Negli anni ’90, il monumentale studio europeo EPIC dimostrava una verità potente: l’alimentazione incide profondamente sul rischio di sviluppare tumori. Oggi, più di trent’anni dopo, il nuovo studio YouGoody, promosso dall’Istituto Nazionale dei Tumori di Milano, raccoglie il testimone per aggiornare questa verità nel mondo moderno. Con oltre 100.000 cittadini italiani coinvolti e l’obiettivo di osservare in tempo reale l’evoluzione di stili alimentari, fumo, sedentarietà e salute generale, YouGoody promette di dirci, tra le tante cose, se le nuove abitudini – e le vecchie malintese – ci stanno portando verso la salute o verso la malattia.
Tra le questioni cruciali poste dallo studio c’è quella che sembra una provocazione: la dieta mediterranea ci protegge ancora davvero?
Mediterranea sì, ma quale?
La dieta mediterranea “ideale”, studiata da Ancel Keys nel Cilento degli anni ’50, era un modello di sobrietà alimentare: poche proteine animali, molti legumi, verdure di stagione, pane integrale, olio extravergine d’oliva, frutta secca, e pochissimi zuccheri. Un’alimentazione ricca di fibre, polifenoli, omega-3 e povera di alimenti industriali. Un’alimentazione che protegge dal cancro, dalle malattie cardiovascolari e dal diabete.

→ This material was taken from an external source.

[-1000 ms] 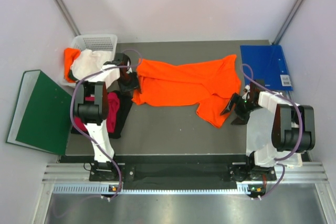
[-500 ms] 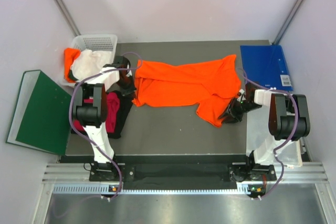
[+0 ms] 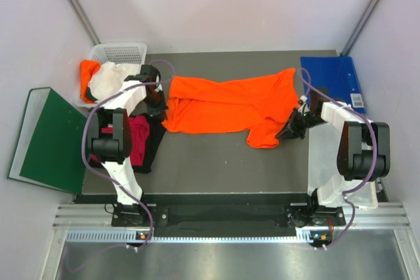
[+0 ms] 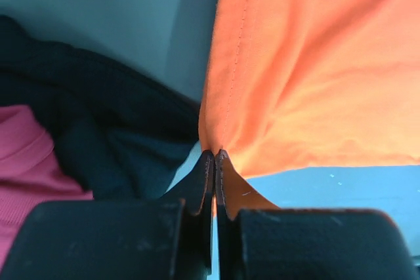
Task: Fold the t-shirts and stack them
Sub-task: Grap the side of the flattened tshirt closest away from the robot with both arms, then fold the other side of the tshirt into a rectangle
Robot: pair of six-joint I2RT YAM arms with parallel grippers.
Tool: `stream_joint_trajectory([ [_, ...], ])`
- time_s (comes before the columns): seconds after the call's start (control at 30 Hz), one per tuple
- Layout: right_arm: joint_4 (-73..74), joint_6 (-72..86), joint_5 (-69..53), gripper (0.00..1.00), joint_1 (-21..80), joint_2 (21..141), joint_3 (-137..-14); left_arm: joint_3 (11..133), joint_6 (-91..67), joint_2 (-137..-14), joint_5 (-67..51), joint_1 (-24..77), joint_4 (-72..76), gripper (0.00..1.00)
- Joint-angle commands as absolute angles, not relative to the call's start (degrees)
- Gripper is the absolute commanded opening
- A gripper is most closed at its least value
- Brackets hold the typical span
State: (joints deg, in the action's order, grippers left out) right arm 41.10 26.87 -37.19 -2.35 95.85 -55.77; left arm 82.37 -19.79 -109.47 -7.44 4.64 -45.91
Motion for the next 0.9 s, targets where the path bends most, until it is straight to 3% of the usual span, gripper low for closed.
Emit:
stream_joint_trajectory([
  [0.0, 45.3, 25.2, -39.5, 0.0, -2.1, 91.9, -62.2, 87.0, -19.9, -106.3, -7.8, 4.6, -49.2, 0.0],
  [0.87, 32.6, 32.6, -49.2, 0.0, -6.9, 111.4, -91.2, 106.6, -28.3, -125.1, -27.9, -2.2, -48.9, 0.0],
])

Ma la dieta mediterranea “praticata” oggi da molti italiani è tutt’altra cosa: pane bianco a ogni pasto, pasta raffinata, pizze e focacce, snack zuccherati, dolci da colazione. È una caricatura della tradizione, travestita da cultura.
Lo dice chiaramente anche Franco Berrino, già direttore del Dipartimento di Medicina Preventiva dell’INT di Milano:
“Oggi chi dice di mangiare mediterraneo, spesso mangia zuccheri, cereali raffinati e troppi farinacei. Non è questa la dieta protettiva che avevamo studiato.”
Carboidrati raffinati, obesità viscerale e tumore
YouGoody indagherà nei prossimi anni se questa dieta “mediterranea fatta a caso”, sommata a nuove abitudini come le diete yo-yo o l’uso della sigaretta elettronica, non stia contribuendo al boom della sindrome metabolica e quindi a un aumento silenzioso del rischio oncologico.
Gli studi precedenti già indicano una direzione: obesità addominale, picchi glicemici ripetuti, e carichi insulinici elevati creano un ambiente favorevole allo sviluppo del cancro, in particolare al seno, al colon-retto, all’endometrio. E questo accade quando si abusa di pane bianco, pasta e riso raffinato, anche se ci si illude di seguire “la dieta della nonna”.
Serve una nuova educazione alimentare
Lo scopo di YouGoody non è solo raccogliere dati, ma anche formare consapevolezza: distinguere tra marketing e scienza, tra nostalgia e prevenzione. Non basta dire “seguo la dieta mediterranea”: occorre capire come la si pratica.
Serve un ritorno alla mediterraneità vera, quella dei contadini e dei pescatori di un tempo, non quella delle industrie agroalimentari. Una mediterraneità che conosce la stagionalità, che sa digiunare, che sa dire no allo zucchero e ai prodotti ultra-processati.
Conclusione
Mangiare “mediterraneo” non è di per sé una garanzia. Può essere una via alla salute, ma anche una strada verso la malattia, se basata su interpretazioni sbagliate. L’alimentazione non è solo tradizione: è scelta consapevole. Ed è proprio su questo che YouGoody sta scommettendo il futuro della prevenzione oncologica in Italia.
Perché il vero rischio oggi non è cambiare, ma illudersi di non aver mai sbagliato.